[PROBLEM TO WORK ON]: Print every line from the start of the data, and when you reach the line with "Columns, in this", include it and stop. Pictures are not part of the copy.

(Stored data entries)
################

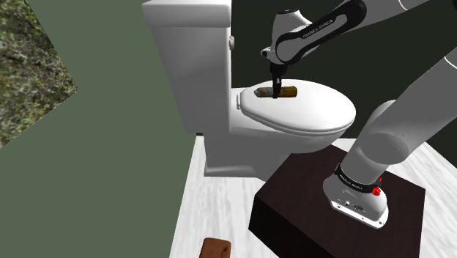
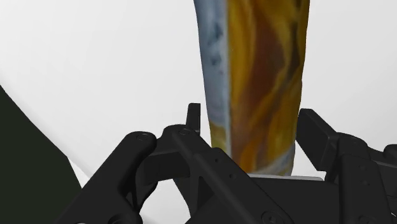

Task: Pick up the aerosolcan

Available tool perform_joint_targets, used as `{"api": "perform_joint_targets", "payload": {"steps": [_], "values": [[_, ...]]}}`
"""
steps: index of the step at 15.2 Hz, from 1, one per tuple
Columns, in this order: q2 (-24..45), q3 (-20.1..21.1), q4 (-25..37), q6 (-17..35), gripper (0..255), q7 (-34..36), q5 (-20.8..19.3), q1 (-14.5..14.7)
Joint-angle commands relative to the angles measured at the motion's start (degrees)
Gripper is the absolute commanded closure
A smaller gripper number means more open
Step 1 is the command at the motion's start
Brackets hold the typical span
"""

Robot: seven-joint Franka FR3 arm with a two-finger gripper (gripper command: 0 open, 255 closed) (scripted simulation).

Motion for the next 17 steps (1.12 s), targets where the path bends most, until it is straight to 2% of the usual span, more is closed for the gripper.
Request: {"api": "perform_joint_targets", "payload": {"steps": [1, 15, 17], "values": [[-0.39, 0.06, 0.35, -0.84, 255, -0.06, 0.06, 0.01], [-4.97, 1.00, 7.43, -12.44, 255, -1.29, 0.92, 0.33], [-5.01, 1.01, 7.51, -12.56, 255, -1.30, 0.93, 0.33]]}}
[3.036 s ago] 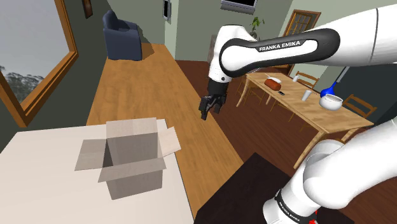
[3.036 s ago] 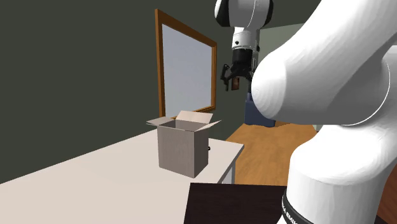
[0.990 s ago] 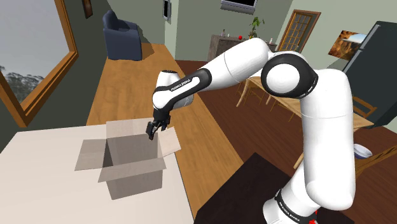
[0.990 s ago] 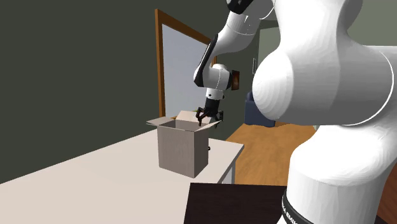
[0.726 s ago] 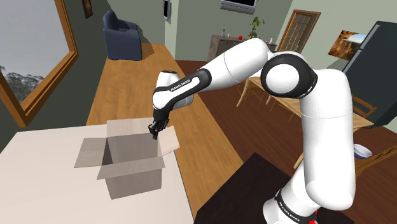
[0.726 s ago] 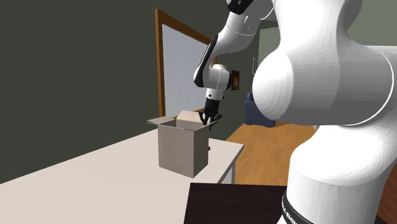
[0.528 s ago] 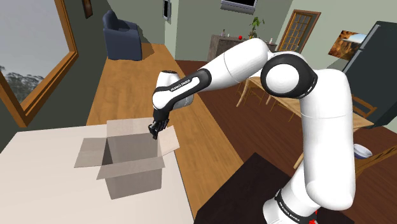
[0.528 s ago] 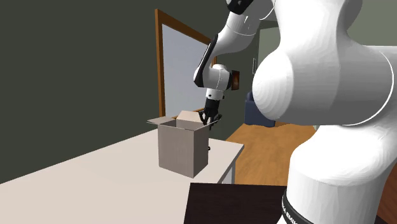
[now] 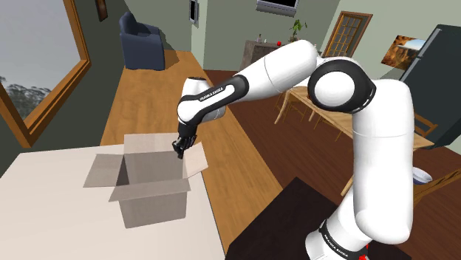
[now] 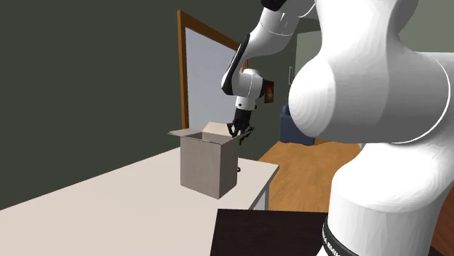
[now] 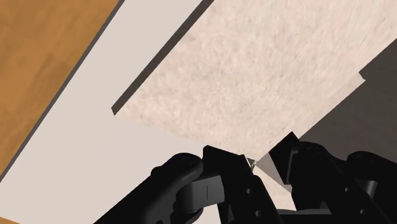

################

[EXERCISE RESPONSE]:
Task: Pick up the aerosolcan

Available tool perform_joint_targets, used as `{"api": "perform_joint_targets", "payload": {"steps": [_], "values": [[_, ...]]}}`
"""
steps: index of the step at 15.2 Hz, from 1, one per tuple
Columns, in this order: q2 (-24..45), q3 (-20.1..21.1), q4 (-25..37), q6 (-17..35), gripper (0..255), q7 (-34..36), q5 (-20.8..19.3), q1 (-14.5..14.7)

This output contains the full answer.